4/21 ... this is when i started to try and make more sense.

every night i've been up extra late
jut so i could think of you more
dreams don't cut it for me
they're imaginary and i want memories
although i want to sleep
my mind goes on without stopping
should I keep on like this?
or leave what happiness I have left

I get right back to think
letting depression sink in
the ugly face in the mirror
with scars looking clearer
as empty as my dreams come true
my heart shatters fast
remenence of the broken glass
and it's see-through

living off of a broken limb
with a pride paper thin
nothing's worth the pain im in
do i look like im dying?
that's because i stopped trying
when i feel this worthless
after every single kiss
but i'm used to feeling like this
i'm used to feeling like this
im used to ignorance instead of bliss
build me back into one
soon i'll be apart of the sun

yeah.


4/22

emotionally imbalanced
one day its going to end
every part of me is calloused
this is a new suicide trend
forever doesnt come with your face
heartbreaks and letdowns become friendly
tighten with every woven lace
and you wont come down to get me
continue to lie to my eyes
say "I couldn't make it"
but with the longest sigh
I said "I can't take it"
everything's a familiar failure
expectations never come true
here's a rock to leave me under
treating me like the way you do
too weak on the inside
not much better on the out
i silently bruise myself what's left of my skin
to take my mind off with what hurts within

and that's basically all i had out of those 3 days.

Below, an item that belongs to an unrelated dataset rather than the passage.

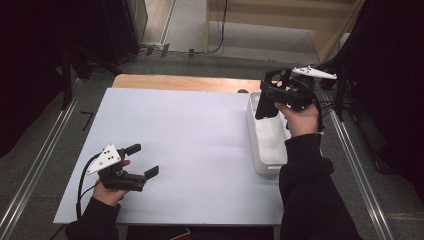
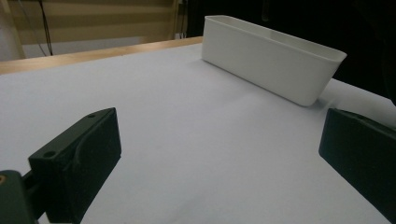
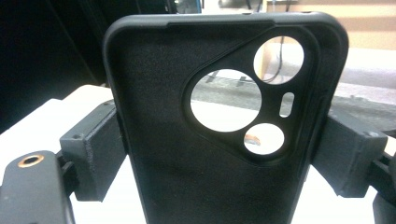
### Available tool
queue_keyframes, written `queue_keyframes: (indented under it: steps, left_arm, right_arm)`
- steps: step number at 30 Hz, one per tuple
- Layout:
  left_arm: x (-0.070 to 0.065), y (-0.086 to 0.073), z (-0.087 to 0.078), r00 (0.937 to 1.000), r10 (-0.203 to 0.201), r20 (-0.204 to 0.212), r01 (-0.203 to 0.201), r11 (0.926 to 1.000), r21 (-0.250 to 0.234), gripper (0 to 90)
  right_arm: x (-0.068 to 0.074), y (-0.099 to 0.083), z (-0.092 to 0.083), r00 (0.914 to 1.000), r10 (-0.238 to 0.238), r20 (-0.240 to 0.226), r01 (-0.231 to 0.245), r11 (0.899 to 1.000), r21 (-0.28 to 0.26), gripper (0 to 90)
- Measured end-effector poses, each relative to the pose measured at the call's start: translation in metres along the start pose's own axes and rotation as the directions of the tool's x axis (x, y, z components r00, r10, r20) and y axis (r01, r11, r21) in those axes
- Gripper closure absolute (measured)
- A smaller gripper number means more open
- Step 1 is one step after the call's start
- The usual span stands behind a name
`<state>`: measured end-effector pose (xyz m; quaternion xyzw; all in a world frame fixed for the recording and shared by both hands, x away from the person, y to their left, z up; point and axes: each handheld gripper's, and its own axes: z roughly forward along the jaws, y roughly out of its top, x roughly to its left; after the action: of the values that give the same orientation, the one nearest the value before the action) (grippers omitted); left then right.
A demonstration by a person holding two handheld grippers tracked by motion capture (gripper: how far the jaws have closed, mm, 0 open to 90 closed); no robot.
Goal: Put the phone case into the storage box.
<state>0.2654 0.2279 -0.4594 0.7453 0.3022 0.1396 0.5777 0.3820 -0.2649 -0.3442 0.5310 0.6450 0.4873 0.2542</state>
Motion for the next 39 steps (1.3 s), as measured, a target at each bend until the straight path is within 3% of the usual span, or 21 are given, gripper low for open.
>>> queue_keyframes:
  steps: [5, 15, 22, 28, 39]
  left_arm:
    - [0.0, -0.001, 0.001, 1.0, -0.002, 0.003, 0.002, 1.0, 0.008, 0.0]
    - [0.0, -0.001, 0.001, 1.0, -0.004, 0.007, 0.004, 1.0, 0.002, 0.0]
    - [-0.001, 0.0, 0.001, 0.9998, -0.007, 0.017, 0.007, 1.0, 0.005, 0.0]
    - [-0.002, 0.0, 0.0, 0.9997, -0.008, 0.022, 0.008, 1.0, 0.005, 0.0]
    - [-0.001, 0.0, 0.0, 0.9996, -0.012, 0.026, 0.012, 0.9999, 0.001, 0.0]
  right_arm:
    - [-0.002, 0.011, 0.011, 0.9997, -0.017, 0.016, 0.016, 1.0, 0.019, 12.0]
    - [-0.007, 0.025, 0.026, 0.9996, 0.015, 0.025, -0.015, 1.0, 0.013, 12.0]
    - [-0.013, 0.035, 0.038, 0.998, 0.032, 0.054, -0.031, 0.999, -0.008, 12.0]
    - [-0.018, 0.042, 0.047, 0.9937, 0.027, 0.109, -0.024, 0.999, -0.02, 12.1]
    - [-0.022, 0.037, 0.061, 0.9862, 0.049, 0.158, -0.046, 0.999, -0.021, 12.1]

with the lack of people who live in berlin and read this.. i'm still wondering if i should post the rap i made about berlin.. i did show it to sarah and drew.. but there's a lot of other people who haven't.. and im still deciding if i should.

as for the rest of the vaca... we went from bonita springs/ft myers up to orlando on tuesday.. going to universal and epcot.. going on as many rides as could, and spending our whole day at both, on seperate days of course. the beachers were great and only one out of 3-4 times i went to the beach, did i use suntan lotion.. so that's why im so dark :P wave runners were awesome and i wanted to do em again but by the end of the week, i wasn't in the mood and my cousin was messed up because the skin underneath the skin that peeled off his body, had gotten sunburned. he ended up getting some kind of blisters or whatever, and it was pussing and oozing.. REAL fun :O, but it wasn't for too long and he's ok now ;p

and for today, the only interesting thing was the squirt gun i brought to school.. i got it from this minigolf place i went on saturday. i was getting a lot of people in the hallway and some teachers (who didnt know it was me) threatened detentions and what not... sore losers. some of my friends got into the action and got other people.. it was something to really brighten up the day because no one wanted to be back at school after vacation.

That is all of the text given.